Records excerpted from a collection
== Segment start ==

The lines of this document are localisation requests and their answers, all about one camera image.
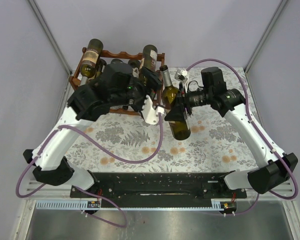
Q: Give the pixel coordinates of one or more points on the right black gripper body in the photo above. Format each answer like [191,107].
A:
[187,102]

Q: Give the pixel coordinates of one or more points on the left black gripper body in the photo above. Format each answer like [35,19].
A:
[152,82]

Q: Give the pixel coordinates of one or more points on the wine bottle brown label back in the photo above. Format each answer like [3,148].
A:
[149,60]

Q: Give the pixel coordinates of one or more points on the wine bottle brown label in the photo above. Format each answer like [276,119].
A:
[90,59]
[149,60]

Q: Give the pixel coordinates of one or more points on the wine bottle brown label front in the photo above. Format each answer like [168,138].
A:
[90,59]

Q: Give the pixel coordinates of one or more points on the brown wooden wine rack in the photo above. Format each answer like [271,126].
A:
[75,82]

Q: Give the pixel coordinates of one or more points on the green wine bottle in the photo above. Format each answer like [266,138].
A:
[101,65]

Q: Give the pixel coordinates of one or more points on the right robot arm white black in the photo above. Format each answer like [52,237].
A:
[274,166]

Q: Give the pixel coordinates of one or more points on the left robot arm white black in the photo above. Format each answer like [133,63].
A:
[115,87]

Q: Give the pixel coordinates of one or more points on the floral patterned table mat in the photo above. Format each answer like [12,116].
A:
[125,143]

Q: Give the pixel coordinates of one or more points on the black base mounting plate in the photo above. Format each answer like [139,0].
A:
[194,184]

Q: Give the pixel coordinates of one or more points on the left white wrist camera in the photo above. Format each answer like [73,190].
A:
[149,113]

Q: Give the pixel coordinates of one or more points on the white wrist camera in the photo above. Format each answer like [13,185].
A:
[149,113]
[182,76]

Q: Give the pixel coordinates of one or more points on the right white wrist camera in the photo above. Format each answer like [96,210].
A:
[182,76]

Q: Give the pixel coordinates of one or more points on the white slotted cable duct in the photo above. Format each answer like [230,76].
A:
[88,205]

== Segment end ==
== Segment start ==

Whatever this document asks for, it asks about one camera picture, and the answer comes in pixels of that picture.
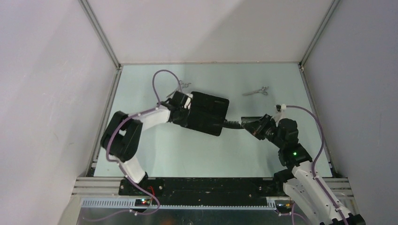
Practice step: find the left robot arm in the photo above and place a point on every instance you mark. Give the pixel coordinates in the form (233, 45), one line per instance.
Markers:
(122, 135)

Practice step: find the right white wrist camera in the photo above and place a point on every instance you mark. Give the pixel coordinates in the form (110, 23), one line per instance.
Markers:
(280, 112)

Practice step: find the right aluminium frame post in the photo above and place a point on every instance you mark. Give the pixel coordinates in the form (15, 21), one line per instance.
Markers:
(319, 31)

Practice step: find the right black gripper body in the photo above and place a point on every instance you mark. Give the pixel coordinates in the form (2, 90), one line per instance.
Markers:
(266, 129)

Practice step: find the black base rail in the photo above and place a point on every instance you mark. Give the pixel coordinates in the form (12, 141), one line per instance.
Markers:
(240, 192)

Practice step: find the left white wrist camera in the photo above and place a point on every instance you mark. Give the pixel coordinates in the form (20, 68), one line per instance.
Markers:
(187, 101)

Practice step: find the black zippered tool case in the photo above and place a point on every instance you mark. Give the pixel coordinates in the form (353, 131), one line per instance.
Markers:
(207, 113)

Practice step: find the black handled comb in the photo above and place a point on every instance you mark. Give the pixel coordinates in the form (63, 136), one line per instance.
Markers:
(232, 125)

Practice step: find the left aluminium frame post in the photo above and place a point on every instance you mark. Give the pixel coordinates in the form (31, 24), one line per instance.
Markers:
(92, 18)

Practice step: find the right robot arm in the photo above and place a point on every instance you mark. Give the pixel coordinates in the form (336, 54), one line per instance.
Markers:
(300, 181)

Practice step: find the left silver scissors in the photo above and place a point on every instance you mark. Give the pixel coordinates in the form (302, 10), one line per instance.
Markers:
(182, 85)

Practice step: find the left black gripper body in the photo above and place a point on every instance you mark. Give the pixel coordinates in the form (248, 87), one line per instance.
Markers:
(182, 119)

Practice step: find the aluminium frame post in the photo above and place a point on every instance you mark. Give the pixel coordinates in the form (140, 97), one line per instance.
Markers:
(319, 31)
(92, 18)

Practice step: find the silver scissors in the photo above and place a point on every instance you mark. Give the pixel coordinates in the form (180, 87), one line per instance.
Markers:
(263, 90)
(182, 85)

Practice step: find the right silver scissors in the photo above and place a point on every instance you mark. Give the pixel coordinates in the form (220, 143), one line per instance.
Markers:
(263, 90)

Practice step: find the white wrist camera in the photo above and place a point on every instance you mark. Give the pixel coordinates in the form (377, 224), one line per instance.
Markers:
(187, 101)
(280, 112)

== Segment end ==
== Segment start ==

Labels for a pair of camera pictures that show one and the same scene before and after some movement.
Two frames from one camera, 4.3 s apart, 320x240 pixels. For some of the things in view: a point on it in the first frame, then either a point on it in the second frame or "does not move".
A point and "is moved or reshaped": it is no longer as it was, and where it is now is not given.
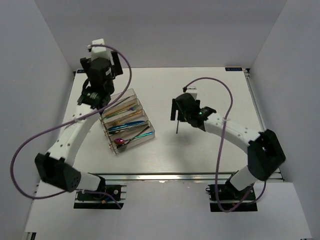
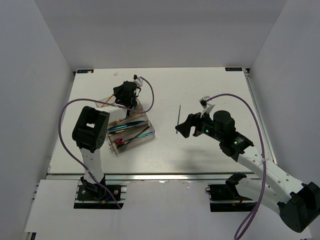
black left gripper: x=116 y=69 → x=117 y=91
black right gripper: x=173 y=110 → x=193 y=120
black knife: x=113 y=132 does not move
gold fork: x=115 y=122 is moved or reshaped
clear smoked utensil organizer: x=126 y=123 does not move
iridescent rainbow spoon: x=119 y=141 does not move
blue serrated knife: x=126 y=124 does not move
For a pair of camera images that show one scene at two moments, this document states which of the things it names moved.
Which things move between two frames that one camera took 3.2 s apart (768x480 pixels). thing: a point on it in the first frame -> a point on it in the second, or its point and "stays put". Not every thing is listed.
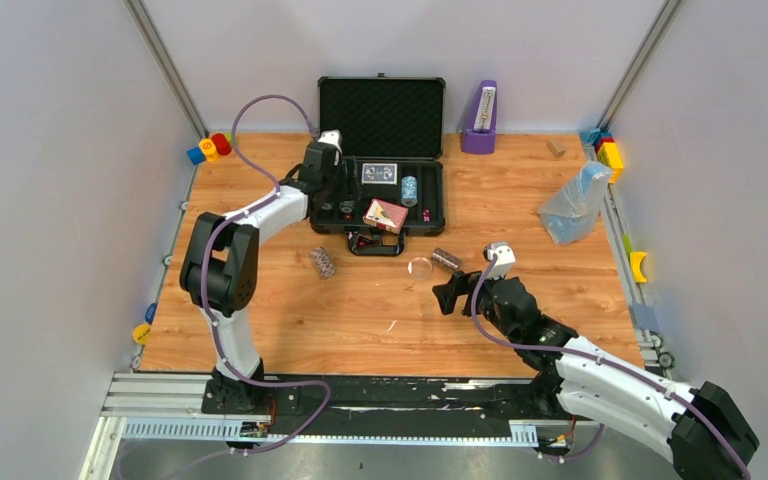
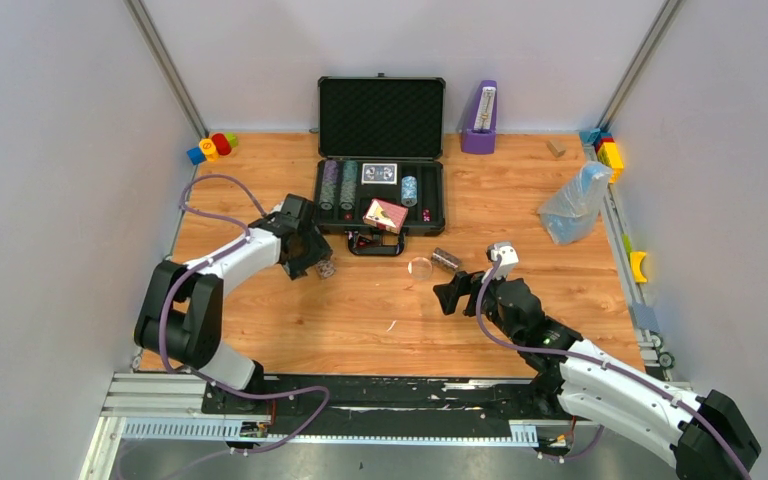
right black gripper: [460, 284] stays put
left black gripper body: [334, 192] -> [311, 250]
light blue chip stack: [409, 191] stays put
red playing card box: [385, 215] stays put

== Segment end ==

→ Problem details
Return every line from the entries that holds the string "scissors".

→ Response
Practice step: find the left silver scissors in the photo above and place a point on every instance you mark. Give the pixel coordinates in the form (302, 10), one line per instance.
Practice step: find the silver scissors in the photo above and place a point on every instance you mark. Give the pixel coordinates in the form (180, 87), one line per instance.
Practice step: find the right silver scissors in the photo above and place a point on every instance you mark. Give the pixel coordinates in the form (220, 143), one line per instance.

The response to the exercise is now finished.